Stored entries:
[Start of section]
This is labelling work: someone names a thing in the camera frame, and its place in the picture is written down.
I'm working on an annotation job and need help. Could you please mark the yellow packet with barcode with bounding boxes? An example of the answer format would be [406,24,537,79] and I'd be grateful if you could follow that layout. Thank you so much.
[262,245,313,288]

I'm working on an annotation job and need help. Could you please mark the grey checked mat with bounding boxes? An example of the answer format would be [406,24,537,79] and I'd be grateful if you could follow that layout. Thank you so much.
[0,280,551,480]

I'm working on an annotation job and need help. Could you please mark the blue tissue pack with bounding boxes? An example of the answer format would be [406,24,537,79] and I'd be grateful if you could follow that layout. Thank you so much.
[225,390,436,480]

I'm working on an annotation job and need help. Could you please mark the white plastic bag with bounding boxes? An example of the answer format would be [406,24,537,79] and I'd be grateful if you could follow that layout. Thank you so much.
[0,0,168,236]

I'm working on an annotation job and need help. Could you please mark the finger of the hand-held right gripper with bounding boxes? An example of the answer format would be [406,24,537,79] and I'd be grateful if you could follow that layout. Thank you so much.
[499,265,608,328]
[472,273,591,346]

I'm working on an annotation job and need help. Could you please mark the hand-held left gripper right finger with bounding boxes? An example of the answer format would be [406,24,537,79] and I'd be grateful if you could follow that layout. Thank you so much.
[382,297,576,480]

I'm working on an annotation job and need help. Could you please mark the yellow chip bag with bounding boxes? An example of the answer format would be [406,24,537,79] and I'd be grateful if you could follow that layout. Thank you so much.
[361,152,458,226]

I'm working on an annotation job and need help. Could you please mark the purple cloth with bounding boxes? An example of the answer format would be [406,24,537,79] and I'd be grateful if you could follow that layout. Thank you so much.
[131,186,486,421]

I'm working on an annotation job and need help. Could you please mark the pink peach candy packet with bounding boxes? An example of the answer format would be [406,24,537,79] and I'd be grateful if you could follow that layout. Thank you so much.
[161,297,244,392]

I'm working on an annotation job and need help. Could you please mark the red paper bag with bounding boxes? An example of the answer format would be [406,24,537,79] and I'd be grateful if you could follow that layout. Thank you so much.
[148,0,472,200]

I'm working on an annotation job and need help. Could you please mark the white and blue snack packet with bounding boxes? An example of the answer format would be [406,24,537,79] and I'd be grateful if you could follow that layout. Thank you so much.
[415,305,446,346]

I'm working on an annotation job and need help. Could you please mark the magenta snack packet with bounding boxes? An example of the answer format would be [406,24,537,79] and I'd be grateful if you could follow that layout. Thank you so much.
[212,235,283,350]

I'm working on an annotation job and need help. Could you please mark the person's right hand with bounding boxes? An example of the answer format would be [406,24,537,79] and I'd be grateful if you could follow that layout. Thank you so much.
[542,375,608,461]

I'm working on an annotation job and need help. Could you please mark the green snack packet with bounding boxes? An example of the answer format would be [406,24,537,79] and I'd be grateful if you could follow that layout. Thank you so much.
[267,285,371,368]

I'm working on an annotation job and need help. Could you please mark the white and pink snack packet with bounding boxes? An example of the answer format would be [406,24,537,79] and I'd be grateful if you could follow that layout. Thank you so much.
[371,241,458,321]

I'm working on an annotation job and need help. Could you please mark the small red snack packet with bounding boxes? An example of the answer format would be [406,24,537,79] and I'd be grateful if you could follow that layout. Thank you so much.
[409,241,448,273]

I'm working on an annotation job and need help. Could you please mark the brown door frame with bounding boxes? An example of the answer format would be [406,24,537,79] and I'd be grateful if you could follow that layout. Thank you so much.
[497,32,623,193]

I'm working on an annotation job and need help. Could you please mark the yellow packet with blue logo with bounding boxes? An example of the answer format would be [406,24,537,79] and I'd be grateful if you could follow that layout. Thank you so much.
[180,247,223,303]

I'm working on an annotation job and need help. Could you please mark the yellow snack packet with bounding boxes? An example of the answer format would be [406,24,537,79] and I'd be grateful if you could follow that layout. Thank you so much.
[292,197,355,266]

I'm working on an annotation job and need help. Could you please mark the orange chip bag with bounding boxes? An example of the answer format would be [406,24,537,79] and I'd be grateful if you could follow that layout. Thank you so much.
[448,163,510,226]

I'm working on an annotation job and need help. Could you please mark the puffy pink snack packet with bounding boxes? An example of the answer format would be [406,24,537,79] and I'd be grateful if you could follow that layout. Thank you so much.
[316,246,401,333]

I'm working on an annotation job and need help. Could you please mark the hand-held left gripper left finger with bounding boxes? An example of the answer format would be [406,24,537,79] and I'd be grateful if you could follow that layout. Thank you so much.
[End of section]
* **Problem to solve**:
You are asked to reproduce word for word the line containing "mark the brown" and every subsequent line through the end of the entries.

* **Task output**:
I'm working on an annotation job and need help. Could you please mark the brown door frame with bounding boxes? An example of the answer format would be [406,24,537,79] and I'd be grateful if you could follow that layout. Thank you so much.
[497,32,623,193]

I'm working on an annotation job and need help. Could you please mark the yellow packet with blue logo with bounding boxes? An example of the answer format would be [406,24,537,79] and I'd be grateful if you could follow that layout. Thank you so much.
[180,247,223,303]

I'm working on an annotation job and need help. Could you please mark the yellow snack packet with bounding boxes? An example of the answer format would be [406,24,537,79] and I'd be grateful if you could follow that layout. Thank you so much.
[292,197,355,266]

I'm working on an annotation job and need help. Could you please mark the orange chip bag with bounding boxes? An example of the answer format would be [406,24,537,79] and I'd be grateful if you could follow that layout. Thank you so much.
[448,163,510,226]

I'm working on an annotation job and need help. Could you please mark the puffy pink snack packet with bounding boxes? An example of the answer format would be [406,24,537,79] and I'd be grateful if you could follow that layout. Thank you so much.
[316,246,401,333]

I'm working on an annotation job and need help. Could you please mark the hand-held left gripper left finger with bounding boxes? An example of the answer format would be [406,24,537,79] and I'd be grateful if you could follow that layout. Thank you so much.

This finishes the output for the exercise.